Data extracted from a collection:
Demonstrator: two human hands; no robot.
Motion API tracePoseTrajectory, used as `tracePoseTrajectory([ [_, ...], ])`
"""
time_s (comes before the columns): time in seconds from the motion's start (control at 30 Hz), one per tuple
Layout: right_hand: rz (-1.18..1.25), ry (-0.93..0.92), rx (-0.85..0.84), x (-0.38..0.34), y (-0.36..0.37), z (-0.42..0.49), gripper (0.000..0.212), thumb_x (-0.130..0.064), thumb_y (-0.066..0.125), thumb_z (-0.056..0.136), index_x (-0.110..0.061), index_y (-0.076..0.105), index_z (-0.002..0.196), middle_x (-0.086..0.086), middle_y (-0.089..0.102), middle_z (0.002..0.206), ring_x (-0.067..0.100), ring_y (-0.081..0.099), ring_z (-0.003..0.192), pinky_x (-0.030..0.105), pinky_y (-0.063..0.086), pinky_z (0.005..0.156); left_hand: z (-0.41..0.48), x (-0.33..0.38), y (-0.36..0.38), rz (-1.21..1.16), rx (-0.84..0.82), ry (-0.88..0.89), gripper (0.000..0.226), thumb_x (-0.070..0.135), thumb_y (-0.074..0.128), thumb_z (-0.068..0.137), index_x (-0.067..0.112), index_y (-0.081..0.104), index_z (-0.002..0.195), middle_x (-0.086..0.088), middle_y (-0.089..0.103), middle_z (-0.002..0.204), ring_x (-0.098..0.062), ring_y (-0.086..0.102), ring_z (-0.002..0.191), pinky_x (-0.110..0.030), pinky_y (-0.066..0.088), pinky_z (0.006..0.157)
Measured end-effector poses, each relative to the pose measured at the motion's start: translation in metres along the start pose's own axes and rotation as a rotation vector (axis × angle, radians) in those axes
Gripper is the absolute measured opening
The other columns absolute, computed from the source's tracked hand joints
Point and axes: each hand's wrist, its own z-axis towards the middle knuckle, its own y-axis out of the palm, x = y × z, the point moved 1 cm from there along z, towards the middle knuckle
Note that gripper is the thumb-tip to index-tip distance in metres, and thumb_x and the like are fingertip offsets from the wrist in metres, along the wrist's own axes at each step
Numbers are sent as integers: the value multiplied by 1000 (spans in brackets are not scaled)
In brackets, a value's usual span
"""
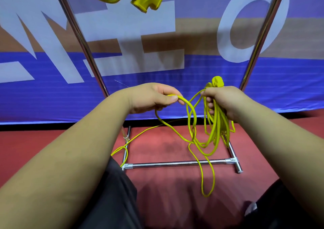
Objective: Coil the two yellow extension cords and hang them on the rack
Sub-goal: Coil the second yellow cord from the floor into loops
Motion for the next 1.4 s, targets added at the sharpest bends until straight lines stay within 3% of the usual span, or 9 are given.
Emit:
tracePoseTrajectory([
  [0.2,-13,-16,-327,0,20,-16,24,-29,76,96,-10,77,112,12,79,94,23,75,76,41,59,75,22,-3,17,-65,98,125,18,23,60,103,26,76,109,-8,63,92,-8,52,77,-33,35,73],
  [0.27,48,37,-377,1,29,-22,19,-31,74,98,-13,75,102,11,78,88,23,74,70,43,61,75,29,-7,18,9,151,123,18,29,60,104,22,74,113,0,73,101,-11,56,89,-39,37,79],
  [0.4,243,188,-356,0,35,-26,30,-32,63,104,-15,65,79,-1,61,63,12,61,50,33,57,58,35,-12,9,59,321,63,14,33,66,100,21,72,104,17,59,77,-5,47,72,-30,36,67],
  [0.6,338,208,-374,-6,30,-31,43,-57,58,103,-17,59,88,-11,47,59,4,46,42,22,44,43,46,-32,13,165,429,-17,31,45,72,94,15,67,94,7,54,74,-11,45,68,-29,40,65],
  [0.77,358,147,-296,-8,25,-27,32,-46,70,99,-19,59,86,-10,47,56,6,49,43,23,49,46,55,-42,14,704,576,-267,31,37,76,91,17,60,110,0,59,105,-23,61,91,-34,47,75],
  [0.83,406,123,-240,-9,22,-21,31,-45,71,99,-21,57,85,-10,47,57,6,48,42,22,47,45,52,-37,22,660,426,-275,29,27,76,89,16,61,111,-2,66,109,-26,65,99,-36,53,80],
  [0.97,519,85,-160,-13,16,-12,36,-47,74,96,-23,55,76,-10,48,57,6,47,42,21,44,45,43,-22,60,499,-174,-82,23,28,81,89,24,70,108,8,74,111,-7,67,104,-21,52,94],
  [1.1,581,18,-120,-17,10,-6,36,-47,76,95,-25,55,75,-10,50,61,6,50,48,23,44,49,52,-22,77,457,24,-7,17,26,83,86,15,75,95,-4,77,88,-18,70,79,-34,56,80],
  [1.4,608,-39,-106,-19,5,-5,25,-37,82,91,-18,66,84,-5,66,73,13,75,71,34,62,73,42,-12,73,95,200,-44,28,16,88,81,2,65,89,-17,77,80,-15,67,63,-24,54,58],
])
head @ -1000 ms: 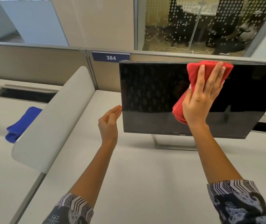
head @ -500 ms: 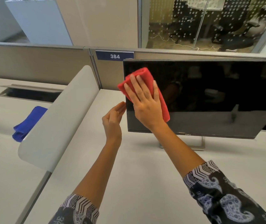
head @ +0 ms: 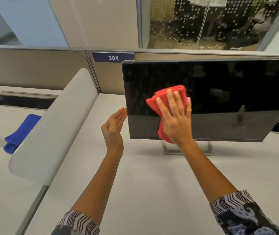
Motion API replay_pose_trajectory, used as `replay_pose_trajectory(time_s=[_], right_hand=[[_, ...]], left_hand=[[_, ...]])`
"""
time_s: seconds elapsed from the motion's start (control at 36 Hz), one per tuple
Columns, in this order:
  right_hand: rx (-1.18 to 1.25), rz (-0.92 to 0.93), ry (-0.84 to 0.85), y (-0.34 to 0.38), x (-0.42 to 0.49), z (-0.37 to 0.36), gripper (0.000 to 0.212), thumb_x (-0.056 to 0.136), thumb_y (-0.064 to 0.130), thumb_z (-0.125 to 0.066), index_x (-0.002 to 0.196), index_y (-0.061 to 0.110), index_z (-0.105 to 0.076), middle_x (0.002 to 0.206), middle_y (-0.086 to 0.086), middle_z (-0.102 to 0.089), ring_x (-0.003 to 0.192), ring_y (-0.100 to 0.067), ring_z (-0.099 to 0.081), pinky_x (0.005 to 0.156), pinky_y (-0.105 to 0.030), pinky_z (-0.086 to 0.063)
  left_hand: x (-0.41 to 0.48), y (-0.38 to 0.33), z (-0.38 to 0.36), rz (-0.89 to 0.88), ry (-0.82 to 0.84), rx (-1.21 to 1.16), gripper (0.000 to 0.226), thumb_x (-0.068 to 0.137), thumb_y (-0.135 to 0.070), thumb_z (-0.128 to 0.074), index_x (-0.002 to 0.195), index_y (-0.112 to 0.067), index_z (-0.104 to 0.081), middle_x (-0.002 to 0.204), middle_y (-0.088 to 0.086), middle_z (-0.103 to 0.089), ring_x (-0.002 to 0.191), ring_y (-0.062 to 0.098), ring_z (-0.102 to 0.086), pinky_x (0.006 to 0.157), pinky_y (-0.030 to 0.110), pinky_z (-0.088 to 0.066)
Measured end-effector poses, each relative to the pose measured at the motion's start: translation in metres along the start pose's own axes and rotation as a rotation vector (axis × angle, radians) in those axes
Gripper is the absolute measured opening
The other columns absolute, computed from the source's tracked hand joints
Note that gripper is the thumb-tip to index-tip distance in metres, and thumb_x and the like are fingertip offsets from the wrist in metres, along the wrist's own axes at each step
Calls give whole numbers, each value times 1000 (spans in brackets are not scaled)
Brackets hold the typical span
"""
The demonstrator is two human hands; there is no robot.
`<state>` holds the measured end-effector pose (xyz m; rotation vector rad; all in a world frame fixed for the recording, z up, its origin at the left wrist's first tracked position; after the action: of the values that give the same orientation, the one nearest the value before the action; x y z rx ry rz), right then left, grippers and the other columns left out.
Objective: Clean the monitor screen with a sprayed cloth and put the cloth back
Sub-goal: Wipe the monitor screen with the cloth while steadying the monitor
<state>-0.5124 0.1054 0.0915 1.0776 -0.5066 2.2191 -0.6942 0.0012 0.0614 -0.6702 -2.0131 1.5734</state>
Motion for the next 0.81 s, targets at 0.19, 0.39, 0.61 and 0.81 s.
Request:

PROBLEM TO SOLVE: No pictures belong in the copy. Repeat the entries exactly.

OUTPUT FOR THIS TASK:
Demonstrator: two human hands; no robot.
Motion API tracePoseTrajectory, used as `tracePoseTrajectory([ [_, ...], ])`
"""
time_s (comes before the columns): time in seconds from the motion's start (control at 30 Hz), one per tuple
Layout: right_hand: rz (-1.18..1.25), ry (-0.93..0.92), rx (-0.85..0.84), x (-0.38..0.34), y (-0.36..0.37), z (-0.42..0.49), gripper (0.000..0.212), thumb_x (-0.130..0.064), thumb_y (-0.066..0.125), thumb_z (-0.056..0.136), index_x (-0.110..0.061), index_y (-0.076..0.105), index_z (-0.002..0.196), middle_x (-0.086..0.086), middle_y (-0.089..0.102), middle_z (0.002..0.206), ring_x (-0.067..0.100), ring_y (-0.081..0.099), ring_z (-0.003..0.192), pinky_x (-0.030..0.105), pinky_y (-0.063..0.086), pinky_z (0.005..0.156); left_hand: z (-0.41..0.48), x (-0.33..0.38), y (-0.36..0.38), rz (-1.21..1.16), rx (-0.84..0.82), ry (-0.88..0.89), gripper (0.000..0.226), thumb_x (-0.070..0.135), thumb_y (-0.074..0.128), thumb_z (-0.068..0.137), index_x (-0.067..0.112), index_y (-0.081..0.104), index_z (-0.002..0.195), middle_x (-0.086..0.088), middle_y (-0.089..0.103), middle_z (-0.002..0.204), ring_x (-0.098..0.062), ring_y (-0.086..0.102), ring_z (-0.002..0.191), pinky_x (-0.110..0.030), pinky_y (-0.066..0.088), pinky_z (0.006..0.157)
Measured end-effector poses, each relative to the pose measured at the motion's start: translation in metres along the start pose's own axes and rotation as a rotation vector (axis × angle, radians) in those axes
Gripper is the absolute measured opening
The other columns absolute, computed from the source's tracked hand joints
Point and axes: each hand's wrist, its own z-axis towards the middle knuckle, its own y-axis out of the palm, x = y × z, the point moved 1 cm from there along z, towards the middle knuckle
Note that gripper is the thumb-tip to index-tip distance in metres, and thumb_x and the like are fingertip offsets from the wrist in metres, along the wrist's own axes at each step
Numbers are sent as integers: the value multiplied by 1000 (spans in brackets are not scaled)
In brackets, a value's usual span
"""
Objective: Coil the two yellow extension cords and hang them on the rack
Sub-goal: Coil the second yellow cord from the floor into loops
Motion for the next 1.4 s, targets added at the sharpest bends until straight lines stay within 3% of the usual span, or 9 are given.
Emit:
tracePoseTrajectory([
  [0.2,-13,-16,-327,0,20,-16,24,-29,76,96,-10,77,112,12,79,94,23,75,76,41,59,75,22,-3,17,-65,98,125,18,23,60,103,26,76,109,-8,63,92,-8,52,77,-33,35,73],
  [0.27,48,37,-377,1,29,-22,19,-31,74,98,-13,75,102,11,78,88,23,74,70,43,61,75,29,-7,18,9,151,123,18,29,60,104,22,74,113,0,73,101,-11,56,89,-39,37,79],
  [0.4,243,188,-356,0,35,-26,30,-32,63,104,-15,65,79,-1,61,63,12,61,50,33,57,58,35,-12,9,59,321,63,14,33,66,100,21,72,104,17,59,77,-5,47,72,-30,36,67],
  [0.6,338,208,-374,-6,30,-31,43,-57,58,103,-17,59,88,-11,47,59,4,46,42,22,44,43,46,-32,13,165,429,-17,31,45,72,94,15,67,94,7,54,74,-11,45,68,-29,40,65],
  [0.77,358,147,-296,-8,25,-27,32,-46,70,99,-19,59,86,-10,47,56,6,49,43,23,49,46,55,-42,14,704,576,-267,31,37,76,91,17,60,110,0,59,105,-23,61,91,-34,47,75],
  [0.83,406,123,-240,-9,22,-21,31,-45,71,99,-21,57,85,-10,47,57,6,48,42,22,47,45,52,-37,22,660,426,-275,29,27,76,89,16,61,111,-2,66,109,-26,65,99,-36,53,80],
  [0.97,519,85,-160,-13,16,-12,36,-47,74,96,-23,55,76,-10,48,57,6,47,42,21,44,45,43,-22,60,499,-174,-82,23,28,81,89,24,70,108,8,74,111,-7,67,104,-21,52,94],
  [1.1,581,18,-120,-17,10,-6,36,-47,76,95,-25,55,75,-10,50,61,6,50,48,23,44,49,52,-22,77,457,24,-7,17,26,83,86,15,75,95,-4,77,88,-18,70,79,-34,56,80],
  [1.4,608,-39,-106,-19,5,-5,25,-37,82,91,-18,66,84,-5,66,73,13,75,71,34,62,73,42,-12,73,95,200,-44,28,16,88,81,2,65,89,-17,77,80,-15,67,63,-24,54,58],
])
head @ -1000 ms: 
head @ -500 ms: 
head @ +0 ms: 
Motion API replay_pose_trajectory, used as `replay_pose_trajectory(time_s=[_], right_hand=[[_, ...]], left_hand=[[_, ...]])`
"""
time_s: seconds elapsed from the motion's start (control at 36 Hz), one per tuple
Columns, in this order:
  right_hand: rx (-1.18 to 1.25), rz (-0.92 to 0.93), ry (-0.84 to 0.85), y (-0.34 to 0.38), x (-0.42 to 0.49), z (-0.37 to 0.36), gripper (0.000 to 0.212), thumb_x (-0.056 to 0.136), thumb_y (-0.064 to 0.130), thumb_z (-0.125 to 0.066), index_x (-0.002 to 0.196), index_y (-0.061 to 0.110), index_z (-0.105 to 0.076), middle_x (0.002 to 0.206), middle_y (-0.086 to 0.086), middle_z (-0.102 to 0.089), ring_x (-0.003 to 0.192), ring_y (-0.100 to 0.067), ring_z (-0.099 to 0.081), pinky_x (0.005 to 0.156), pinky_y (-0.105 to 0.030), pinky_z (-0.086 to 0.063)
  left_hand: x (-0.41 to 0.48), y (-0.38 to 0.33), z (-0.38 to 0.36), rz (-0.89 to 0.88), ry (-0.82 to 0.84), rx (-1.21 to 1.16), gripper (0.000 to 0.226), thumb_x (-0.068 to 0.137), thumb_y (-0.135 to 0.070), thumb_z (-0.128 to 0.074), index_x (-0.002 to 0.195), index_y (-0.112 to 0.067), index_z (-0.104 to 0.081), middle_x (-0.002 to 0.204), middle_y (-0.088 to 0.086), middle_z (-0.103 to 0.089), ring_x (-0.002 to 0.191), ring_y (-0.062 to 0.098), ring_z (-0.102 to 0.086), pinky_x (0.006 to 0.157), pinky_y (-0.030 to 0.110), pinky_z (-0.088 to 0.066)
Measured end-effector poses, each relative to the pose measured at the motion's start: translation in metres along the start pose's own axes and rotation as a rotation vector (axis × angle, radians) in those axes
Gripper is the absolute measured opening
The other columns absolute, computed from the source's tracked hand joints
Note that gripper is the thumb-tip to index-tip distance in metres, and thumb_x and the like are fingertip offsets from the wrist in metres, along the wrist's own axes at each step
Calls give whole numbers, each value times 1000 (spans in brackets are not scaled)
Brackets hold the typical span
"""
The demonstrator is two human hands; there is no robot.
`<state>` holds the measured end-effector pose (xyz m; rotation vector rad; all in a world frame fixed for the recording, z up, its origin at the left wrist's first tracked position; after the action: of the values that give the same orientation, the one nearest the value before the action; x y z rx ry rz), right then left, grippers and the other columns left out.
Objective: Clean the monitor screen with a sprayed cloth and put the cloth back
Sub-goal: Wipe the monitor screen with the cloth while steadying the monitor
<state>-0.5124 0.1054 0.0915 1.0776 -0.5066 2.2191 -0.6942 0.0012 0.0614 -0.6702 -2.0131 1.5734</state>
Motion for the next 0.81 s, targets at 0.19, 0.39, 0.61 and 0.81 s.
Request:

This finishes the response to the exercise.